▸ **WHAT THIS TASK INVOLVES**
Print the data exactly. Pictures stay out.

[[ DATA BELOW, beginning ]]

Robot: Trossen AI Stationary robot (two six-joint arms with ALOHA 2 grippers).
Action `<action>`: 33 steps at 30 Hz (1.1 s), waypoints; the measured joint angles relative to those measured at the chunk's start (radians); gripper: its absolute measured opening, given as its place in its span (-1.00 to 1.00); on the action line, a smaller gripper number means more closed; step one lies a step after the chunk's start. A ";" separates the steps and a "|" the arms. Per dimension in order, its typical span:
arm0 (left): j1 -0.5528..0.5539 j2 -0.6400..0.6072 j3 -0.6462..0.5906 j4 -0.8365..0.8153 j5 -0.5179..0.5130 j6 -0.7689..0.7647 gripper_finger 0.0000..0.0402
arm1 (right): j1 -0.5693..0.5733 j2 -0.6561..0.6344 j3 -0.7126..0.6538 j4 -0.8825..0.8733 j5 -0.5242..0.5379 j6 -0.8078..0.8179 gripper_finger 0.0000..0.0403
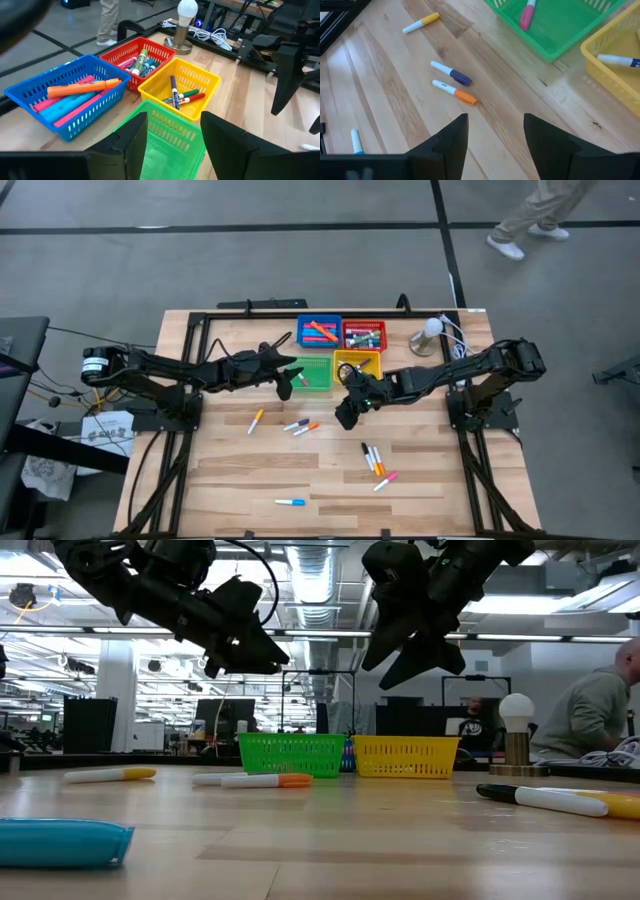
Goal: Pick & Place Markers
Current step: Put the pink mini marker into the green bin
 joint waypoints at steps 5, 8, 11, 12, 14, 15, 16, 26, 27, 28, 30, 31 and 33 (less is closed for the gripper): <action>-0.002 0.000 0.000 -0.008 0.077 -0.011 -0.12 | 0.020 0.000 0.000 -0.028 -0.004 0.000 -0.10; -0.013 -0.001 0.000 -0.051 0.153 -0.011 -0.14 | 0.047 0.000 0.000 -0.057 -0.008 0.005 -0.10; -0.040 -0.013 0.000 -0.135 0.204 -0.005 -0.17 | 0.082 0.000 0.000 -0.090 -0.009 0.036 -0.10; -0.052 -0.019 0.000 -0.166 0.208 -0.002 -0.18 | 0.093 0.000 0.000 -0.104 -0.009 0.046 -0.11; -0.081 -0.040 -0.001 -0.233 0.208 0.001 -0.19 | 0.119 0.000 0.000 -0.128 -0.009 0.070 -0.12; -0.097 -0.052 -0.001 -0.258 0.208 0.007 -0.20 | 0.133 0.000 0.000 -0.140 -0.009 0.084 -0.13; -0.114 -0.068 -0.001 -0.291 0.208 0.013 -0.20 | 0.147 0.000 0.000 -0.150 -0.007 0.099 -0.14; -0.342 -0.246 -0.001 -0.501 0.091 0.015 -0.20 | 0.296 0.000 0.000 -0.165 0.068 0.330 -0.21; -0.364 -0.258 -0.001 -0.514 0.082 0.009 -0.20 | 0.311 0.000 0.000 -0.166 0.092 0.357 -0.21; -0.386 -0.269 -0.001 -0.526 0.072 -0.005 -0.20 | 0.325 0.000 0.000 -0.166 0.117 0.385 -0.21; -0.424 -0.282 -0.001 -0.539 0.054 -0.035 -0.20 | 0.354 0.000 0.000 -0.168 0.164 0.447 -0.20; -0.439 -0.286 -0.001 -0.545 0.043 -0.049 -0.20 | 0.368 0.000 0.000 -0.168 0.186 0.482 -0.20; -0.466 -0.289 -0.001 -0.545 0.017 -0.058 -0.20 | 0.395 0.000 0.000 -0.168 0.230 0.544 -0.20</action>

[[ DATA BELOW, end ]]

▸ **WORKED SOLUTION**
Robot: Trossen AI Stationary robot (two six-joint arms with ALOHA 2 grippers).
Action `<action>`: 33 steps at 30 Hz (1.1 s), waypoints; the measured joint angles relative to those measured at the chunk's start (radians); gripper: its absolute measured opening, given as its place in its span (-1.00 to 1.00); on the action line, a smaller gripper number means more closed; step one lies a step after the chunk's start. A ";" separates the steps and a "|" the arms. Per dimension in order, its typical span:
arm0 (left): j1 -0.5528..0.5539 j2 -0.6400..0.6072 j3 -0.6462..0.5906 j4 -0.8365..0.8153 j5 -0.5179..0.5130 j6 -0.7689..0.7647 gripper_finger 0.0000..0.0402
arm1 (right): j1 -0.5693..0.5733 j2 -0.6561..0.6344 j3 -0.7126..0.6538 j4 -0.8825..0.8733 j5 -0.5242..0.5379 j6 -0.8078..0.8179 gripper_finger 0.0000..0.0403
Goal: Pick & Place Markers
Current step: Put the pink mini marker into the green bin
 joint waypoints at steps 5, 8, 11, 12, 14, 15, 16, 26, 27, 28, 30, 31 and 33 (less is closed for the gripper): <action>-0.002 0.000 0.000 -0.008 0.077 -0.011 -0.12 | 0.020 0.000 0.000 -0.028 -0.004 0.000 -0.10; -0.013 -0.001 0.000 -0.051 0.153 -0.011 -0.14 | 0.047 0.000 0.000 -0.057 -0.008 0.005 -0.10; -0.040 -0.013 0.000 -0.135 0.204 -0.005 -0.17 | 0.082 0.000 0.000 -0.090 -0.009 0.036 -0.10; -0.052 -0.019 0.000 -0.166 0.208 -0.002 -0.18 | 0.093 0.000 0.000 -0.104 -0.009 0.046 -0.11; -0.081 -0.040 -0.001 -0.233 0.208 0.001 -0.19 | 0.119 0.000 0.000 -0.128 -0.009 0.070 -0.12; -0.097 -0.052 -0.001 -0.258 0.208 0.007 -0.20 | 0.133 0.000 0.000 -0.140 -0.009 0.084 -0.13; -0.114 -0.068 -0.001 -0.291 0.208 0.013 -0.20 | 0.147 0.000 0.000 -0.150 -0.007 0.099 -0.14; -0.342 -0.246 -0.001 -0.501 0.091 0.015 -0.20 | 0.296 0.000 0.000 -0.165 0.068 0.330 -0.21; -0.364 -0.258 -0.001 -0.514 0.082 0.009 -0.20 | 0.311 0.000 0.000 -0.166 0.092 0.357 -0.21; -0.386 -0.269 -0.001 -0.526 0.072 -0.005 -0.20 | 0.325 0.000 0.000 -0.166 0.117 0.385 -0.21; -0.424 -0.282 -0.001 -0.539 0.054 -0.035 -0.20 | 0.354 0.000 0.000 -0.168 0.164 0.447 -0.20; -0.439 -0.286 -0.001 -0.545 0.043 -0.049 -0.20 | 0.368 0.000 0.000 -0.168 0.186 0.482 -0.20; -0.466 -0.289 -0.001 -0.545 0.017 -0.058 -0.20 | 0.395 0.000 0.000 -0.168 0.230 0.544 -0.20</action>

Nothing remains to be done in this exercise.